When it comes to preventing cancer, vitamin C may do as much harm as good, researchers now say. According to the results of a study described today in the journal Science, the well-known antioxidant can also produce DNA-damaging compounds. And mutations caused by such agents are known from tumors. Though the findings do not indicate that vitamin C causes cancer or that people should eliminate it from their diets, they may help explain why supplements of the vitamin have proved ineffective at combating cancer.

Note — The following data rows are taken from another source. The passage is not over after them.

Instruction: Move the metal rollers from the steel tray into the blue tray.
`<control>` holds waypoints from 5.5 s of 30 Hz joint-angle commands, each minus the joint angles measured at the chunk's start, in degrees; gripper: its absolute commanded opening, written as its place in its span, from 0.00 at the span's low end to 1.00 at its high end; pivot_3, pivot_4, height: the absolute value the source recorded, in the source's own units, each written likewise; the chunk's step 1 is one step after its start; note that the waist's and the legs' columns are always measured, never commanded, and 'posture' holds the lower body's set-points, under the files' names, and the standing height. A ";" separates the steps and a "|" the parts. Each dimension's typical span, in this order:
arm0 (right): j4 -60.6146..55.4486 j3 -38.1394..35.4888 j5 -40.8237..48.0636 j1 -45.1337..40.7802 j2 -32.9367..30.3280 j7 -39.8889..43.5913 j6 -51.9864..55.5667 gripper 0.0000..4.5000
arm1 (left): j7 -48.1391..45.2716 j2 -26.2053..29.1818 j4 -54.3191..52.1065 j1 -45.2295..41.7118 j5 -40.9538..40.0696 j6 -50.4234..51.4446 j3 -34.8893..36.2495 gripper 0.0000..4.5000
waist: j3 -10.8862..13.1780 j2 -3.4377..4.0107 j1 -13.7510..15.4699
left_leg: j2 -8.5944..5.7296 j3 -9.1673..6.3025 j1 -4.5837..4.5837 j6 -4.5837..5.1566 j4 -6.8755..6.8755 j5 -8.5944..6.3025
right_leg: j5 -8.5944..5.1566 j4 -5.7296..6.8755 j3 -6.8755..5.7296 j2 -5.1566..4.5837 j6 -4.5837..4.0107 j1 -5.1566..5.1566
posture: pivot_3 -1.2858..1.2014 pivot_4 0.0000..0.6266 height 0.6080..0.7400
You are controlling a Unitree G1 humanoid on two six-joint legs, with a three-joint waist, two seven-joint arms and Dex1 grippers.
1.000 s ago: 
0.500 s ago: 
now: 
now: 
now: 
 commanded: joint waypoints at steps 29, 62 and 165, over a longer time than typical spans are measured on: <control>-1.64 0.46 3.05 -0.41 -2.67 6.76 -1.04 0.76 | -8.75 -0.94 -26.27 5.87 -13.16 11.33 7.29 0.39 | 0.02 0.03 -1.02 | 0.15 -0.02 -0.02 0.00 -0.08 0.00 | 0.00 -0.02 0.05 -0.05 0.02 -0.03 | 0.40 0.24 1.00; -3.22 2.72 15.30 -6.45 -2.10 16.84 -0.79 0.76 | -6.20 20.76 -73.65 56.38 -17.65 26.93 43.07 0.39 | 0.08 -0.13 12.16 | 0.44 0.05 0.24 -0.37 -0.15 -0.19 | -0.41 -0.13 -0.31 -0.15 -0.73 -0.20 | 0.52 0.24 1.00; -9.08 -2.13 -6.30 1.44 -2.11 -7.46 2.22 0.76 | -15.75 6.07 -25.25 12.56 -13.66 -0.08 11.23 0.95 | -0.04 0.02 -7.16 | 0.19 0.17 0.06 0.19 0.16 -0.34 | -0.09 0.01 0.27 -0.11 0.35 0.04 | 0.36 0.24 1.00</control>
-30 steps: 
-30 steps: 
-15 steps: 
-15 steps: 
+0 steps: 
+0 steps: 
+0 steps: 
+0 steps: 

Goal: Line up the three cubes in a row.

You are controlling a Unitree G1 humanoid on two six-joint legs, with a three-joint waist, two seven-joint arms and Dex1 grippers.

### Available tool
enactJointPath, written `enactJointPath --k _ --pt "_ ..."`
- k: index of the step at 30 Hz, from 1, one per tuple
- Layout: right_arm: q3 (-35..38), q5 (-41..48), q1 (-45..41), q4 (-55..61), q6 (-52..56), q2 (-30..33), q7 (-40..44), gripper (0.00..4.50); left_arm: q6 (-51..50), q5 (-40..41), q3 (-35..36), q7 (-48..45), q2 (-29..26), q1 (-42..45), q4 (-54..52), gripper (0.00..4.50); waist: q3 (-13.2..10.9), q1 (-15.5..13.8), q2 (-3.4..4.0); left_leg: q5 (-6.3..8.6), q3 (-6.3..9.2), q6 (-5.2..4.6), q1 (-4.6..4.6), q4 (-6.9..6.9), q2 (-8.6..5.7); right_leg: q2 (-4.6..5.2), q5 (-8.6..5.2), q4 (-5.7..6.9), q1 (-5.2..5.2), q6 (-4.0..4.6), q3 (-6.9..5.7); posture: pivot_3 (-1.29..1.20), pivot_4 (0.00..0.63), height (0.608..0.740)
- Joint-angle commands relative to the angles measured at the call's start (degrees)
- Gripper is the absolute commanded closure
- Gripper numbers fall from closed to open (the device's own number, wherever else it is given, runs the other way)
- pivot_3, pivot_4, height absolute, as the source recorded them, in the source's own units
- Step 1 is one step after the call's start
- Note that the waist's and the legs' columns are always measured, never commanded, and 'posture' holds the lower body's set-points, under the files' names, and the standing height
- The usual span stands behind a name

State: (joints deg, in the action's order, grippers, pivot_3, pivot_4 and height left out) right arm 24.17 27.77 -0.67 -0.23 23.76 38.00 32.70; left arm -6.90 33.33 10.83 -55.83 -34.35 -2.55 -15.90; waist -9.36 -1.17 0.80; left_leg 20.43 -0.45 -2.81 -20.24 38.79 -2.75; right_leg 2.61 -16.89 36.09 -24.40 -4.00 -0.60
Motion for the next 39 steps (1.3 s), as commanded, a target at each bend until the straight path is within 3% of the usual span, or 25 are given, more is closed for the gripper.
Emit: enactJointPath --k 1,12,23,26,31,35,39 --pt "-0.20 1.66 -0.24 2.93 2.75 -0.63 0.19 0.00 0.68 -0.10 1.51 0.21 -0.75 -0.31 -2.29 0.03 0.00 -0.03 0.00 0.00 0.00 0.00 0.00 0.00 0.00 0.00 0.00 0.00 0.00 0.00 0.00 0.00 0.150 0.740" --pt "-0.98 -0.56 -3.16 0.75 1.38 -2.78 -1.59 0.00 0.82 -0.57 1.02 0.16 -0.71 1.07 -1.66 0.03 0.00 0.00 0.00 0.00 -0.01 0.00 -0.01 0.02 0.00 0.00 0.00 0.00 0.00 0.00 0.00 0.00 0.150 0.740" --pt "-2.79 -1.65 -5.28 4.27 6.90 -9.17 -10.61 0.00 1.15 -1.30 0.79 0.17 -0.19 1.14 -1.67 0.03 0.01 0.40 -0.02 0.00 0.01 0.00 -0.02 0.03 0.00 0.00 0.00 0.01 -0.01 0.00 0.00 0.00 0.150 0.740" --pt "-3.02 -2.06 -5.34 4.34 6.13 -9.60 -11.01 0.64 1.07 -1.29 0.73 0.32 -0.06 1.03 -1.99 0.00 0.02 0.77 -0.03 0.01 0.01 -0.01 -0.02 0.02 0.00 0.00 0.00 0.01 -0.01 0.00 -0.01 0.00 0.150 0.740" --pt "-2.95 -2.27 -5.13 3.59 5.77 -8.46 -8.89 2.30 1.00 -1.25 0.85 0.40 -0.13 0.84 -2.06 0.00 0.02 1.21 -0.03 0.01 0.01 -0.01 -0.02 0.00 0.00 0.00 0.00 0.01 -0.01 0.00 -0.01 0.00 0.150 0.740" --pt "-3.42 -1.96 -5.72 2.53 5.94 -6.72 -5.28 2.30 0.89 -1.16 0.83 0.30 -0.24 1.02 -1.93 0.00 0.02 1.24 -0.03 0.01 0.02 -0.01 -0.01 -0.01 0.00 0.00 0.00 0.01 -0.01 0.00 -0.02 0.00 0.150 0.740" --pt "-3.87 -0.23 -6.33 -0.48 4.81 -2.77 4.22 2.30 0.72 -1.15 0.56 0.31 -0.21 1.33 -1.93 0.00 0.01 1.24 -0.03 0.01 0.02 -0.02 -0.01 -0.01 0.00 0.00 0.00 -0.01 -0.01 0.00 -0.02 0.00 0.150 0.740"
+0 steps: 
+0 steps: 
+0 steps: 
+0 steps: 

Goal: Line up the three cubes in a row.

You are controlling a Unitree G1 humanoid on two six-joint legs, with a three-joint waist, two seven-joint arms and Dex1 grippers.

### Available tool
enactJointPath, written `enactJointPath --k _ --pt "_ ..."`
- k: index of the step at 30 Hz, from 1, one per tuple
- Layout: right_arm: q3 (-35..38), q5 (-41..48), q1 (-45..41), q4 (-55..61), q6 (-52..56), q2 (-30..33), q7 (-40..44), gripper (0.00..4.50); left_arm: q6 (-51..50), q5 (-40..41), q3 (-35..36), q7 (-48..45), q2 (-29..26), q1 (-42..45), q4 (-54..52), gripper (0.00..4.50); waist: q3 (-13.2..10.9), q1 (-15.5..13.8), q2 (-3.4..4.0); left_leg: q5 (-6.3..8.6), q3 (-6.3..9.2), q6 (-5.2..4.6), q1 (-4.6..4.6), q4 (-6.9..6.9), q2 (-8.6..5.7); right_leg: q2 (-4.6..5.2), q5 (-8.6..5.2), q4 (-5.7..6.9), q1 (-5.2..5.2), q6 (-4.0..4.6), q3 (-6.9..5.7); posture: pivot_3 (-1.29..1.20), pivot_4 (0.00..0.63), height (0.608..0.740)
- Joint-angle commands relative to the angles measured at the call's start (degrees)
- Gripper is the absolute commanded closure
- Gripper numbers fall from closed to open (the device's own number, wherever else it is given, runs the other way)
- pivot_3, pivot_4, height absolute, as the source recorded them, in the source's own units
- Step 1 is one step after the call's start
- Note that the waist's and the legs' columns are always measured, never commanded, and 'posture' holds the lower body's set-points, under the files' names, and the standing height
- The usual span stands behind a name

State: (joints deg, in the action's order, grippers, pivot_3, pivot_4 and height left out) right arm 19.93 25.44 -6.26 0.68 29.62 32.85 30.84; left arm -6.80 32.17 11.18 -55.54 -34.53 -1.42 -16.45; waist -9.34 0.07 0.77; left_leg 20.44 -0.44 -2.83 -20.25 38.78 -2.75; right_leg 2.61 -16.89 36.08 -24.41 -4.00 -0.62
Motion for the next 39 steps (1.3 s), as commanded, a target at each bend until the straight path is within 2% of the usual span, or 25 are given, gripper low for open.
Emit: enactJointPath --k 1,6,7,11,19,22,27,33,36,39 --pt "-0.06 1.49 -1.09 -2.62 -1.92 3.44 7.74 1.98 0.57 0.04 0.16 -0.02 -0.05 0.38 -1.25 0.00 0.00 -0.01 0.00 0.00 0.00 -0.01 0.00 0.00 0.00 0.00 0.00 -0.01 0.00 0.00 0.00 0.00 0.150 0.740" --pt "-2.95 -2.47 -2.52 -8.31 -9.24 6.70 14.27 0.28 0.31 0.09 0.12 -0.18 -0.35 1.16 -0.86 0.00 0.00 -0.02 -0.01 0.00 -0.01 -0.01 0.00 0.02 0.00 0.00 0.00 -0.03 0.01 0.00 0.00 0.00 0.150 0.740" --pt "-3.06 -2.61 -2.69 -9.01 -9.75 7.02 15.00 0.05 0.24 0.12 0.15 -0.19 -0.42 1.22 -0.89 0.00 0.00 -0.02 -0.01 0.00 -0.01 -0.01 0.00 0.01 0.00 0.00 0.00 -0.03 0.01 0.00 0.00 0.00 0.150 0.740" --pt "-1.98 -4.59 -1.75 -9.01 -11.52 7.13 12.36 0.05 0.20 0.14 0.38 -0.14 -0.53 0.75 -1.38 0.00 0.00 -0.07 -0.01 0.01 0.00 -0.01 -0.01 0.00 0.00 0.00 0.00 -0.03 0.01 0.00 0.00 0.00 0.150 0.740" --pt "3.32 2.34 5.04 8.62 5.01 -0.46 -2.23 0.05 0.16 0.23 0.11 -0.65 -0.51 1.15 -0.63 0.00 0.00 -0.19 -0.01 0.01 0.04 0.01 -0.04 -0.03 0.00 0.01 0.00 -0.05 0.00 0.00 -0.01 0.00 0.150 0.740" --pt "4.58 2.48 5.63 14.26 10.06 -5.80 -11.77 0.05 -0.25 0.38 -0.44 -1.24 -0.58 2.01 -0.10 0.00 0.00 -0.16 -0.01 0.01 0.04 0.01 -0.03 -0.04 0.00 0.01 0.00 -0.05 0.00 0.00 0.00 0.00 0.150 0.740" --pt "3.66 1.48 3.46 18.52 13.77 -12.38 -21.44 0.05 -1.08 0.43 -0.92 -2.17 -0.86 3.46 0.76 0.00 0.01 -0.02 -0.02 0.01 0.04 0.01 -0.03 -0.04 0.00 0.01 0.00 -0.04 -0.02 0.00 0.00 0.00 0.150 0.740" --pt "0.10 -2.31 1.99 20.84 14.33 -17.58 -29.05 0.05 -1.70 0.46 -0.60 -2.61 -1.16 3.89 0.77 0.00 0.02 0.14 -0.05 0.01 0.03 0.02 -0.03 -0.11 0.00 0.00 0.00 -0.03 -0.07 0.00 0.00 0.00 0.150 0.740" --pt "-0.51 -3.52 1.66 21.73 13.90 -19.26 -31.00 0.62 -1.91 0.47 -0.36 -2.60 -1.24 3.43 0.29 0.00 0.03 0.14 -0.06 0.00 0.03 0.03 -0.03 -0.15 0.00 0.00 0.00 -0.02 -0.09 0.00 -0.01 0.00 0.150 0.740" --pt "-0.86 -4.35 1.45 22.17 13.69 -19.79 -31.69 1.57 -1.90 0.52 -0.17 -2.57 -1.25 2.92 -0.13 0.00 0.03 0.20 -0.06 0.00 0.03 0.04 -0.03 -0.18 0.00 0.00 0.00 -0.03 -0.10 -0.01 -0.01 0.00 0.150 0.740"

Scientists have known for some time that vitamin C acts to render free radicals harmless. But some have wondered whether it might also prompt compounds known as lipid hydroperoxides to degrade into DNA-damaging genotoxins in the same way that certain metal ions do. To assess vitamin C's effects, Ian A. Blair of the University of Pennsylvania and his colleagues added it to test tubes containing lipid hydroperoxides. The vitamin, they found, induced genotoxin formation more than twice as effectively as the metal ions did. Taking that into consideration, "it's possible that vitamin C isn't working in cancer prevention studies because it's causing as much damage as it's preventing," Blair remarks.
Looking forward, the researchers plan to investigate whether vitamin C spurs genotoxin production in intact cells. In the meantime, however, the argument that it can stave off cancer is unsupported. The logic some researchers have followed in recommending vitamin C supplements to cancer patients "is that fruits, vegetables, et cetera, contain vitamin C; these foods prevent cancer; thus vitamin C prevents cancer," Blair notes. "But our message is that it's the total diet that's important, not just one antioxidant."